The final policy, the obverse of these rural policies, were the feuros especiales. These were black-site special courts that processed and sentenced to death those who became (and remain) known as the disappeared. Totaling over 45,000 people, the disappeared were overwhelmingly urban activists: leftists, students, professors, and union members. As implied by the photo of my friend’s amateur drawing below, the judges of these courts hid their faces with bandanas (with the drawing’s unintended evocation of the KKK not far off the mark). While Montt later explained this practice as coming from the judges’ fear of retribution from guerrillas should they be identified, it’s widely speculated that it was necessitated by the fact that these were not judges at all, but rather, military officers.

Whether what Montt’s military forces did was genocide against the indigenous or indiscriminate slaughter of all rural residents (a political and legal, rather than moral, distinction) remains subject to debate. However, it’s clear when talking with people here that the result, wiping out entire indigenous regions, speaks for itself. I came here thinking the focus on Montt’s conviction in a criminal court was somewhat misguided, but realized that not only is the conviction symbolically important, but it also paves the way to try other past military leaders, many of whom remain in power, including the current President, Otto Perez Molina.

Many Guatemalans have been trying to have Montt found culpable for war crimes for nearly two decades (and while he was recently found guilty, the ruling was thrown out soon after). Despite these efforts, he remains free. It’s unreal to hear Mayan people who lived through these massacres, K’iche’ and Mam alike, speak about Montt today. When discussing Montt with a friend a few days ago, I mentioned that the only way I could convey the role Montt plays here is by imagining how Hitler would we be spoken of in Germany had he remained alive. When discussing Montt with someone today, they made this reference themselves by simply calling Montt ‘Hitler’ throughout our entire conversation.
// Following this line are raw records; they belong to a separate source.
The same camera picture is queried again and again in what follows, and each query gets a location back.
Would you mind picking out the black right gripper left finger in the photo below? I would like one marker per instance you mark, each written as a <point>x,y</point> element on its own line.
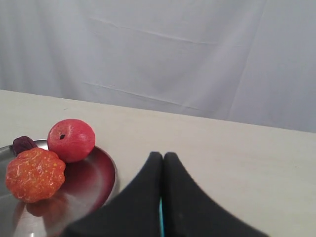
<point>134,212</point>

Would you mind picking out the dark purple toy vegetable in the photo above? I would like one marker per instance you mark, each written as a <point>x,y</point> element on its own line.
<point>22,143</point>

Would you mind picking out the round stainless steel plate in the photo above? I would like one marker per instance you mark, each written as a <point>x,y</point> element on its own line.
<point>89,184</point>

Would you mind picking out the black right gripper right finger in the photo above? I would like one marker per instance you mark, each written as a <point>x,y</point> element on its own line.
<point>189,212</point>

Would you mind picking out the red toy apple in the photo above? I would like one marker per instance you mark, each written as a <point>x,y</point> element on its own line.
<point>71,139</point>

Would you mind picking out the orange bumpy toy fruit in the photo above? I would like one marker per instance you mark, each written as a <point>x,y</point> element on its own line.
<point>35,175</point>

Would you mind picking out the white backdrop cloth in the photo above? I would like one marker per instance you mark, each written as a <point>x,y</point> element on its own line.
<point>250,61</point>

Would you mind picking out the teal toy bone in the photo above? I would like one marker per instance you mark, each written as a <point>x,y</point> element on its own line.
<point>161,219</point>

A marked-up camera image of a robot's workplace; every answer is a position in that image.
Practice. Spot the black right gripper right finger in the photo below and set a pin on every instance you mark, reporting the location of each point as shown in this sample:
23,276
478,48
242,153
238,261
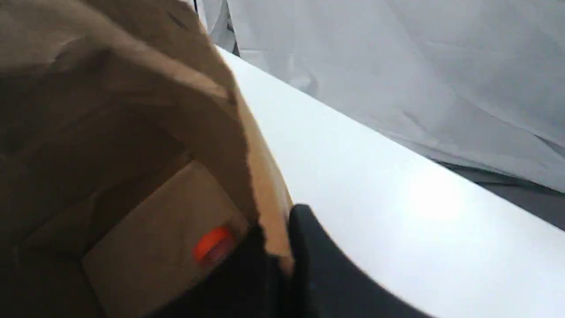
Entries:
327,284

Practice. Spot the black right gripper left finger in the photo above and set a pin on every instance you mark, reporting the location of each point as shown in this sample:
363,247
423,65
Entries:
248,284

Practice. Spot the orange-capped clear tube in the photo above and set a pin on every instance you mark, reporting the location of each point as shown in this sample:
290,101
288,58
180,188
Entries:
214,246

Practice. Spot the brown paper bag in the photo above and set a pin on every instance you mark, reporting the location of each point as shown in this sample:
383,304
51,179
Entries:
124,139

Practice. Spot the white backdrop cloth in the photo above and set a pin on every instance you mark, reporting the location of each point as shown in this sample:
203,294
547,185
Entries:
476,83

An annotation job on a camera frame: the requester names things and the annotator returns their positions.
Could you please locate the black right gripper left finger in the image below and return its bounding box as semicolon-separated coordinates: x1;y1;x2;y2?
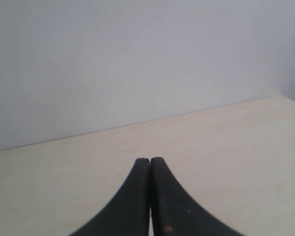
72;158;150;236

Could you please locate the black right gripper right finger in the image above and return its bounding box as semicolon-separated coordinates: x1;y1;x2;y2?
150;157;241;236

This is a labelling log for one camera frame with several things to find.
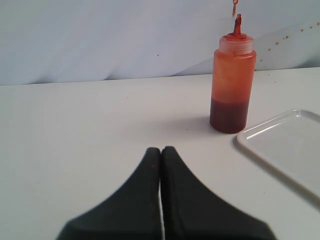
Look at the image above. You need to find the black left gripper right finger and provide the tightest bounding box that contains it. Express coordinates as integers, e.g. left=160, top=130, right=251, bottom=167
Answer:
left=160, top=146, right=275, bottom=240

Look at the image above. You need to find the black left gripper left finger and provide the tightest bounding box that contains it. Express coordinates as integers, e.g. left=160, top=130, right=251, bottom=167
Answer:
left=57, top=147, right=162, bottom=240

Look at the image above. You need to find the red sauce squeeze bottle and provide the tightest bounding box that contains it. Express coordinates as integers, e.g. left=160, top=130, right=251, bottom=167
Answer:
left=209, top=0, right=257, bottom=134

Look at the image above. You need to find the white rectangular tray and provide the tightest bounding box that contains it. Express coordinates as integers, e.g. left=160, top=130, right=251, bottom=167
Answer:
left=236, top=109, right=320, bottom=198

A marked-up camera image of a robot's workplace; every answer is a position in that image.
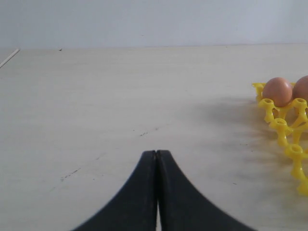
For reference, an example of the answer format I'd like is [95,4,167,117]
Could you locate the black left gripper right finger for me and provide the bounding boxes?
[156,150,253,231]

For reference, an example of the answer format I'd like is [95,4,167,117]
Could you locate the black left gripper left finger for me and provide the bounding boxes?
[75,151,157,231]

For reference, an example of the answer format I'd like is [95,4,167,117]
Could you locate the brown egg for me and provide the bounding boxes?
[262,77,293,107]
[293,76,308,101]

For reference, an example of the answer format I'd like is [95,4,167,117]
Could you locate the yellow plastic egg tray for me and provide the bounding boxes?
[252,83,308,196]

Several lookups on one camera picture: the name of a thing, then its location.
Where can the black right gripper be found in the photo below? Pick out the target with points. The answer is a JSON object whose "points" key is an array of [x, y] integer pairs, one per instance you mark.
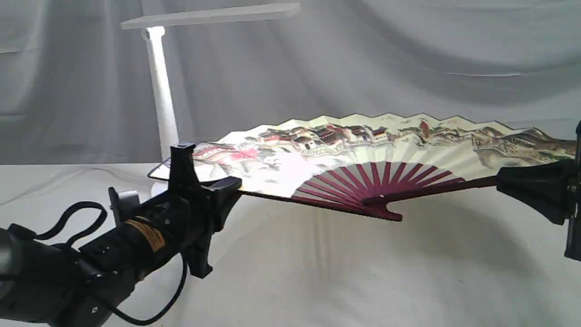
{"points": [[548, 182]]}

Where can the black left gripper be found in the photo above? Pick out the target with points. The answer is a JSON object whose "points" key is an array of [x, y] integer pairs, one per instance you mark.
{"points": [[191, 212]]}

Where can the painted paper folding fan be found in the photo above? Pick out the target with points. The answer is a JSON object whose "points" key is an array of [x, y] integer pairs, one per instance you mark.
{"points": [[359, 164]]}

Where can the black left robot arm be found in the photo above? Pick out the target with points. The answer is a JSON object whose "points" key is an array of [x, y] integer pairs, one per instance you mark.
{"points": [[44, 279]]}

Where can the white desk lamp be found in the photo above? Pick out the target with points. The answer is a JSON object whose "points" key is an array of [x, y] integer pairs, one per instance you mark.
{"points": [[152, 29]]}

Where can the grey backdrop curtain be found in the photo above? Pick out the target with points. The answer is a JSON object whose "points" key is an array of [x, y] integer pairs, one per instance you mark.
{"points": [[76, 87]]}

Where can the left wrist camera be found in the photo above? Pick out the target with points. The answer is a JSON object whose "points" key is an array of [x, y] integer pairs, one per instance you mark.
{"points": [[122, 204]]}

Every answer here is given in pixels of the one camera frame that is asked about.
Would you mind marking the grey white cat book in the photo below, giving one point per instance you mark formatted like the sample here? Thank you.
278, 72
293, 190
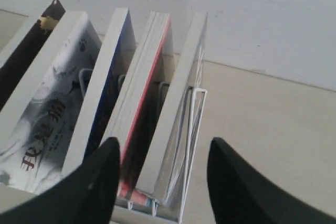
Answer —
38, 119

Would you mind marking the black cover book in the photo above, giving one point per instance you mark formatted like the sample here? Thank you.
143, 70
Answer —
23, 47

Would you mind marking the red teal spine book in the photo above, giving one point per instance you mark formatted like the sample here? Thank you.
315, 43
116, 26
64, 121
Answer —
126, 118

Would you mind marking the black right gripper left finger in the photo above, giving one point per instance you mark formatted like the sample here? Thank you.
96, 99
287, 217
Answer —
87, 195

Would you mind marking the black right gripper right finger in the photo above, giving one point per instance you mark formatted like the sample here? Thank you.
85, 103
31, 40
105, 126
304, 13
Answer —
240, 194

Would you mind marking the white wire book rack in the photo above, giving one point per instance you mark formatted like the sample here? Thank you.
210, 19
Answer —
149, 121

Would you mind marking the blue spine book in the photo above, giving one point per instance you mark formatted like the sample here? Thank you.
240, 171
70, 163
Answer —
113, 61

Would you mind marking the dark grey spine book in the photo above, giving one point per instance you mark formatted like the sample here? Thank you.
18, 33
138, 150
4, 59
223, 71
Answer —
168, 160

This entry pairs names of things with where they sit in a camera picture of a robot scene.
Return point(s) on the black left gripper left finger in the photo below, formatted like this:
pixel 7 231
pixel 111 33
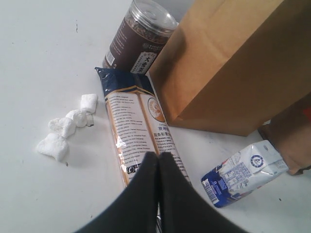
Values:
pixel 135 209

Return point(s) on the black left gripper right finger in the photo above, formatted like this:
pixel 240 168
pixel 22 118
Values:
pixel 182 209

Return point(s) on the dark tea can silver lid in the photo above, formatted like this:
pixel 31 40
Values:
pixel 141 36

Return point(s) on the brown paper bag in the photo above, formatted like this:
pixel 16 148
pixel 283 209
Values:
pixel 232 65

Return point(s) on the small white blue milk carton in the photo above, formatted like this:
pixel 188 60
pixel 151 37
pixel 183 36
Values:
pixel 242 173

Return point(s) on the long pasta packet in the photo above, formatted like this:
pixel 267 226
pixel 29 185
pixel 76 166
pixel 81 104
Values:
pixel 136 119

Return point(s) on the white marshmallow bottom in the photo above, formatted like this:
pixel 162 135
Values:
pixel 53 145

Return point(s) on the white marshmallow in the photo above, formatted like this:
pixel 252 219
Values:
pixel 89 102
pixel 53 145
pixel 63 126
pixel 81 117

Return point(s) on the white marshmallow top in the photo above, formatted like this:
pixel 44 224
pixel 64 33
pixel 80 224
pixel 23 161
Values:
pixel 89 102

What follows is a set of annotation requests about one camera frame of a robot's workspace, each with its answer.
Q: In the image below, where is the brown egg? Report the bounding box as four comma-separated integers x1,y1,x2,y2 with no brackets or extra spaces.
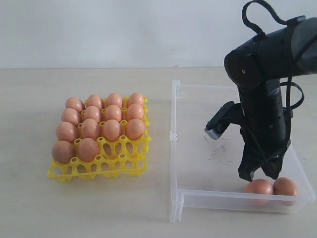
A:
55,121,80,143
52,140,76,164
77,138,100,162
105,105,122,121
61,108,82,126
126,103,144,121
65,97,86,112
103,119,122,141
81,119,101,140
106,93,123,108
125,119,146,140
83,106,102,122
273,177,299,196
86,94,104,110
127,92,145,107
244,179,273,206

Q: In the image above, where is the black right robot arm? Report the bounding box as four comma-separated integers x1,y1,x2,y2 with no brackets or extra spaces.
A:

I’ll end with an anecdote, told to me by a K’iche’ ex-guerrilla whose main work during the war was with la Voz Popular, the guerilla’s radio station that broadcasted military and political developments to the Guatemalan public. He spent nine years with the unenviable job of biking supplies at night across the volcanic range in which Voz Popular’s clandestine outposts were scattered. After the war, he continued to work on alternative communications structures, and in 2000, presented a proposal on the subject to Congress. With 2,000 supporters there to witness his organization’s presentation, he stepped up to the podium to help give the proposal to the then-President of Congress, none other than Rios Montt.

The look in his eyes when he spoke of standing two meters from Montt is, for want of a better word, unforgettable. “I’d thought of killing him for decades,” he said, “that dream had gotten me to sleep in the mountains each night.” In that moment, however, “I didn’t have my pistol, as I couldn’t have gotten it into the building.”

Having relayed this, he laughed the story off with another “may god strike him down as I speak,” and moved on to discuss his current work. As I talk with more people and Montt’s ongoing stalled trial continues to come up, it’s clear that in contexts like that of a post-war Guatemala, a focus on the individual can broach the social silence of a country and open the floodgates to broader structural discussions.

*An international commission investigating the massacres after the war found that 93% of these massacres and violations were commuted by state forces, 3% by guerrillas, with the final 4% unable to be determined.